● **INSTRUCTIONS TO FOLLOW**:
In this exercise, every entry below is to be reproduced word for word.
***** SUPPLIED DATA
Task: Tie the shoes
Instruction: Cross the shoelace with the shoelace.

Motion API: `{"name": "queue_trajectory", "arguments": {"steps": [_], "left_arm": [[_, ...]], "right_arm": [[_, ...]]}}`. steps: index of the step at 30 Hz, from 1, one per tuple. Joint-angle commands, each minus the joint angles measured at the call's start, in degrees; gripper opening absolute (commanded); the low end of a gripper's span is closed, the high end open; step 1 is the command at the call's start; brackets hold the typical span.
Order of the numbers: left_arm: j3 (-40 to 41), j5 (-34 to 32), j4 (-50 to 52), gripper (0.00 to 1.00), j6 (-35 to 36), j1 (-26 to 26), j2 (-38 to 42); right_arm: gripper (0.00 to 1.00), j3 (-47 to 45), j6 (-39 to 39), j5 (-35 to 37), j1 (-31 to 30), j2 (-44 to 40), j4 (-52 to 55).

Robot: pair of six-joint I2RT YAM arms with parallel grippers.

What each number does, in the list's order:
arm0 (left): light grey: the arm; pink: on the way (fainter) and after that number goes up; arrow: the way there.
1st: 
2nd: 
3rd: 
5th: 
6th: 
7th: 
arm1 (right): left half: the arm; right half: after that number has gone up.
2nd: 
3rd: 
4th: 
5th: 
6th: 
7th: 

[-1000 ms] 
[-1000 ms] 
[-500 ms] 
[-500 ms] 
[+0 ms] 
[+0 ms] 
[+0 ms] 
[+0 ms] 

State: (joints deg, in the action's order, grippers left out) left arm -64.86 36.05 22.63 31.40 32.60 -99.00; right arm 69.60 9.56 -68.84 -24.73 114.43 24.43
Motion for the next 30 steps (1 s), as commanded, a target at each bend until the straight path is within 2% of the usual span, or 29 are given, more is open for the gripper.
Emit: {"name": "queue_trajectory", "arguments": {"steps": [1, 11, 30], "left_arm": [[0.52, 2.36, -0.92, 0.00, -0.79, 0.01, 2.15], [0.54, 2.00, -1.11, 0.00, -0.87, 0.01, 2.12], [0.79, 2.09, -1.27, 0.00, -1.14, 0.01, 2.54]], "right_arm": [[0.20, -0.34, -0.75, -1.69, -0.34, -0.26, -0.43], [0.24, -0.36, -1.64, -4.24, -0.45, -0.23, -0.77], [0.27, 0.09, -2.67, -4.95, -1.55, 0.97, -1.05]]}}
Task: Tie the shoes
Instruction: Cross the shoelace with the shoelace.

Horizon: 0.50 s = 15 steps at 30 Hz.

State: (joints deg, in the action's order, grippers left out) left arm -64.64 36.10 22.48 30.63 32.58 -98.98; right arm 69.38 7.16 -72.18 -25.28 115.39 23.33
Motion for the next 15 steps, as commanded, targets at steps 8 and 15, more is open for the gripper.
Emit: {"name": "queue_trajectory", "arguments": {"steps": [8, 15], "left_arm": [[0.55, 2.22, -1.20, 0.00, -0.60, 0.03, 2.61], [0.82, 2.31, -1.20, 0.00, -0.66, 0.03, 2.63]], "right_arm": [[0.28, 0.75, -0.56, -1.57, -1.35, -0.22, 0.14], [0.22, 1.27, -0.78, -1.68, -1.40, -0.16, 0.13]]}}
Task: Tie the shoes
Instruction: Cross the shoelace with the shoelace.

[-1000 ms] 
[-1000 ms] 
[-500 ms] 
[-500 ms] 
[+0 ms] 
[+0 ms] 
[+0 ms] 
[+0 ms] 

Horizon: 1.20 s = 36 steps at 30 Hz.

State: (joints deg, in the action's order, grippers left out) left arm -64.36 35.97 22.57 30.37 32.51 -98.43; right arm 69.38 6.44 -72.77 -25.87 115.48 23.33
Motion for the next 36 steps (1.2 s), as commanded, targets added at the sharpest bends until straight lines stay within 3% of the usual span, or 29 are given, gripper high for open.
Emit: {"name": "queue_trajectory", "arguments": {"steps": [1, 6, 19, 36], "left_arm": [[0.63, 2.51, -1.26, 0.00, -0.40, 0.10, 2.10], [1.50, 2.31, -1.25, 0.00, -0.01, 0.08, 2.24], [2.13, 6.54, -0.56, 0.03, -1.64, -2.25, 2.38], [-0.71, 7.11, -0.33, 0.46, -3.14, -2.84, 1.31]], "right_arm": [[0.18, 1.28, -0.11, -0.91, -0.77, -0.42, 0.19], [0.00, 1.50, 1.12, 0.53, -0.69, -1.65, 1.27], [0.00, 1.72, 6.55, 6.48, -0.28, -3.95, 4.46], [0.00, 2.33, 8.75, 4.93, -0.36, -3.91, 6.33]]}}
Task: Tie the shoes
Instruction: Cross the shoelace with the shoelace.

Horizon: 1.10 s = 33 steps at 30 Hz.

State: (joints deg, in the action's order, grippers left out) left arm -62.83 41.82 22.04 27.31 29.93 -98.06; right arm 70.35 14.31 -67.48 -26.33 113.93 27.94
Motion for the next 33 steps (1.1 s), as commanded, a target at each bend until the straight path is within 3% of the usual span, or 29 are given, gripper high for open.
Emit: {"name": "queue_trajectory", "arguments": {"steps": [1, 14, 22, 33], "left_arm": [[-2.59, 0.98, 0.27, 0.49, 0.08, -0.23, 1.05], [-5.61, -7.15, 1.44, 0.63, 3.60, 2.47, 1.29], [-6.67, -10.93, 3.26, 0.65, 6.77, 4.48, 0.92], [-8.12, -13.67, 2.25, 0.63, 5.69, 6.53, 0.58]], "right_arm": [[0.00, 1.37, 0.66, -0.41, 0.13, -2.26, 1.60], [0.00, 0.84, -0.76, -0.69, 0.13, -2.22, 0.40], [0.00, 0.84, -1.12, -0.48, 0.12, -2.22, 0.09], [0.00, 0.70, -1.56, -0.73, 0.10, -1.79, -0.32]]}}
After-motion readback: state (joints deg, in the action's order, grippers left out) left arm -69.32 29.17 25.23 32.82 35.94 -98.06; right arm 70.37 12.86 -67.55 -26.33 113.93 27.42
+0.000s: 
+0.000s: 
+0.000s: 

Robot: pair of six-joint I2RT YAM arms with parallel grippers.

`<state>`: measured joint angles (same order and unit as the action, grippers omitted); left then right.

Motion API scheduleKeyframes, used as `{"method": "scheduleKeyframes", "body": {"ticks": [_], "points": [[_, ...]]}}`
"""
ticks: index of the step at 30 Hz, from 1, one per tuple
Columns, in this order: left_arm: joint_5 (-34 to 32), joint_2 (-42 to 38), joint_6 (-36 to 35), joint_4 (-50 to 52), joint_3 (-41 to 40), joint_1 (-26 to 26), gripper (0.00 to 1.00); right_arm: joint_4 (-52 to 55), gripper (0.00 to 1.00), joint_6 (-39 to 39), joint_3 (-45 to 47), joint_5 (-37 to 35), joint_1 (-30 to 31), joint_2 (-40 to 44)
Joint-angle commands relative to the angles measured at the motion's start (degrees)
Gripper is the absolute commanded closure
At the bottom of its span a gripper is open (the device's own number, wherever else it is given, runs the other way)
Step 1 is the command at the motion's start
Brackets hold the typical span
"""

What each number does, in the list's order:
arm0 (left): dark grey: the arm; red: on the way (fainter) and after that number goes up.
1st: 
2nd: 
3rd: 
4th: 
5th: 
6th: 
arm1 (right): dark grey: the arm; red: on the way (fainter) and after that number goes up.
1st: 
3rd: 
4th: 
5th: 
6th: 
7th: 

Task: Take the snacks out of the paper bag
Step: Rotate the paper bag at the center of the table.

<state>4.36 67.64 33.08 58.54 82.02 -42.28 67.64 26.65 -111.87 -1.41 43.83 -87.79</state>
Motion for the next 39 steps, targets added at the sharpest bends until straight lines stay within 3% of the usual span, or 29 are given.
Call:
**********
● **ANSWER SPACE**:
Task: Tie the shoes
Instruction: Cross the shoelace with the shoelace.

Motion API: `{"name": "queue_trajectory", "arguments": {"steps": [_], "left_arm": [[_, ...]], "right_arm": [[_, ...]]}}`. steps: index of the step at 30 Hz, from 1, one per tuple. Joint-angle commands, each minus the joint angles measured at the call's start, in degrees; gripper opening absolute (commanded); the low end of a gripper's span is closed, the high end open; step 1 is the command at the call's start; brackets hold the typical span.
Order of the numbers: left_arm: j3 (-40 to 41), j5 (-34 to 32), j4 (-50 to 52), gripper (0.00 to 1.00), j6 (-35 to 36), j1 (-26 to 26), j2 (-38 to 42); right_arm: gripper (0.00 to 1.00), j3 (-47 to 45), j6 (-39 to 39), j5 (-35 to 37), j1 (-31 to 30), j2 (-44 to 40), j4 (-52 to 55).

Robot: pair of six-joint I2RT YAM arms with parallel grippers.

What each number does, in the list's order:
arm0 (left): light grey: the arm; pink: on the way (fainter) and after that number goes up; arrow: the way there.
1st: 
2nd: 
3rd: 
5th: 
6th: 
7th: 
arm1 (right): left half: the arm; right half: after that number has gone up.
2nd: 
3rd: 
4th: 
5th: 
6th: 
7th: 

[-1000 ms] 
[-1000 ms] 
[-500 ms] 
[-500 ms] 
[+0 ms] 
[+0 ms] 
[+0 ms] 
[+0 ms] 

State: (joints deg, in the action's order, grippers left out) left arm -64.86 36.05 22.63 31.40 32.60 -99.00; right arm 69.60 9.56 -68.84 -24.73 114.43 24.43
Motion for the next 30 steps (1 s), as commanded, a target at each bend until the straight path is within 2% of the usual span, or 29 are given, more is open for the gripper.
Emit: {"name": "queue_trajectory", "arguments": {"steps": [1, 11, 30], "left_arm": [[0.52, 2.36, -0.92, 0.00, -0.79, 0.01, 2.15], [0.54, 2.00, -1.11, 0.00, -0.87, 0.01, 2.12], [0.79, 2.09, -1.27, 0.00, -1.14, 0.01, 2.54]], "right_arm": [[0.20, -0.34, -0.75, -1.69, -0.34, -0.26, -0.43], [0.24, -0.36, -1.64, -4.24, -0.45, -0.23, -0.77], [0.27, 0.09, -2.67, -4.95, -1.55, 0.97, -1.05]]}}
Task: Tie the shoes
Instruction: Cross the shoelace with the shoelace.

Horizon: 0.50 s = 15 steps at 30 Hz.

State: (joints deg, in the action's order, grippers left out) left arm -64.64 36.10 22.48 30.63 32.58 -98.98; right arm 69.38 7.16 -72.18 -25.28 115.39 23.33
Motion for the next 15 steps, as commanded, targets at steps 8 and 15, more is open for the gripper.
Emit: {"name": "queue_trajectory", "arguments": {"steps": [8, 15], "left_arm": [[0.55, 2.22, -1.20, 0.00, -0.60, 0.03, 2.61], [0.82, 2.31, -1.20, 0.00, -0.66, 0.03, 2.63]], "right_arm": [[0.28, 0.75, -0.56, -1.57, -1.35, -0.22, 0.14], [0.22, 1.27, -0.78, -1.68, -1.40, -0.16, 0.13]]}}
Task: Tie the shoes
Instruction: Cross the shoelace with the shoelace.

[-1000 ms] 
[-1000 ms] 
[-500 ms] 
[-500 ms] 
[+0 ms] 
[+0 ms] 
[+0 ms] 
[+0 ms] 

Horizon: 1.20 s = 36 steps at 30 Hz.

State: (joints deg, in the action's order, grippers left out) left arm -64.36 35.97 22.57 30.37 32.51 -98.43; right arm 69.38 6.44 -72.77 -25.87 115.48 23.33
Motion for the next 36 steps (1.2 s), as commanded, targets added at the sharpest bends until straight lines stay within 3% of the usual span, or 29 are given, gripper high for open.
Emit: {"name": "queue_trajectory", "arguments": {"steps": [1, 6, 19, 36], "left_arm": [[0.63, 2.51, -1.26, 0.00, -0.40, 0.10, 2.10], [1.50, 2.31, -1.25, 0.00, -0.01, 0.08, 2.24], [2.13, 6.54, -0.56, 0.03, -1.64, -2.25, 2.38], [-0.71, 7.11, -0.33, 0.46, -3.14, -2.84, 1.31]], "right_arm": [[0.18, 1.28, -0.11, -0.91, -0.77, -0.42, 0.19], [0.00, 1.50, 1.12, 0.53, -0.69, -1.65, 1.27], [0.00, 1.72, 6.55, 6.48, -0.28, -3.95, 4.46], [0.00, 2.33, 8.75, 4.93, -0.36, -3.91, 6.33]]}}
Task: Tie the shoes
Instruction: Cross the shoelace with the shoelace.

Horizon: 1.10 s = 33 steps at 30 Hz.

State: (joints deg, in the action's order, grippers left out) left arm -62.83 41.82 22.04 27.31 29.93 -98.06; right arm 70.35 14.31 -67.48 -26.33 113.93 27.94
Motion for the next 33 steps (1.1 s), as commanded, a target at each bend until the straight path is within 3% of the usual span, or 29 are given, gripper high for open.
Emit: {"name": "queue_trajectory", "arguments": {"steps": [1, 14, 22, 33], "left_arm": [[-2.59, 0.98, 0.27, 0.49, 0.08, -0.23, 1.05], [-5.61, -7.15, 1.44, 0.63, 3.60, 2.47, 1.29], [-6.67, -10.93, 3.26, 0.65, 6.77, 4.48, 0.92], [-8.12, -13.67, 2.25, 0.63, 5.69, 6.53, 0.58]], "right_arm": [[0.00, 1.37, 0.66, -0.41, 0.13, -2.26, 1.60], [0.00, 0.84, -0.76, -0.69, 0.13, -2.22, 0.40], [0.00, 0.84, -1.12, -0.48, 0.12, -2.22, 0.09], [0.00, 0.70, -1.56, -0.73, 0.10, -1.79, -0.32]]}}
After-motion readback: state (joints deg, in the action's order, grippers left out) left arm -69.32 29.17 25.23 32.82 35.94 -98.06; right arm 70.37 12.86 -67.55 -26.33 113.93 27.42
+0.000s: 
+0.000s: 
+0.000s: 

Robot: pair of six-joint I2RT YAM arms with parallel grippers.

`<state>`: measured joint angles (same order and unit as the action, grippers omitted); left then right.

Motion API scheduleKeyframes, used as `{"method": "scheduleKeyframes", "body": {"ticks": [_], "points": [[_, ...]]}}`
"""
ticks: index of the step at 30 Hz, from 1, one per tuple
Columns, in this order: left_arm: joint_5 (-34 to 32), joint_2 (-42 to 38), joint_6 (-36 to 35), joint_4 (-50 to 52), joint_3 (-41 to 40), joint_1 (-26 to 26), gripper (0.00 to 1.00); right_arm: joint_4 (-52 to 55), gripper (0.00 to 1.00), joint_6 (-39 to 39), joint_3 (-45 to 47), joint_5 (-37 to 35), joint_1 (-30 to 31), joint_2 (-40 to 44)
Joint-angle commands relative to the angles measured at the motion's start (degrees)
Gripper is the absolute commanded closure
At the bottom of its span a gripper is open (the device's own number, wherever else it is given, runs the other way)
Step 1 is the command at the motion's start
Brackets hold the typical span
"""

What each number does, in the list's order:
arm0 (left): dark grey: the arm; red: on the way (fainter) and after that number goes up.
1st: 
2nd: 
3rd: 
4th: 
5th: 
6th: 
arm1 (right): dark grey: the arm; red: on the way (fainter) and after that number goes up.
1st: 
3rd: 
4th: 
5th: 
6th: 
7th: 

Task: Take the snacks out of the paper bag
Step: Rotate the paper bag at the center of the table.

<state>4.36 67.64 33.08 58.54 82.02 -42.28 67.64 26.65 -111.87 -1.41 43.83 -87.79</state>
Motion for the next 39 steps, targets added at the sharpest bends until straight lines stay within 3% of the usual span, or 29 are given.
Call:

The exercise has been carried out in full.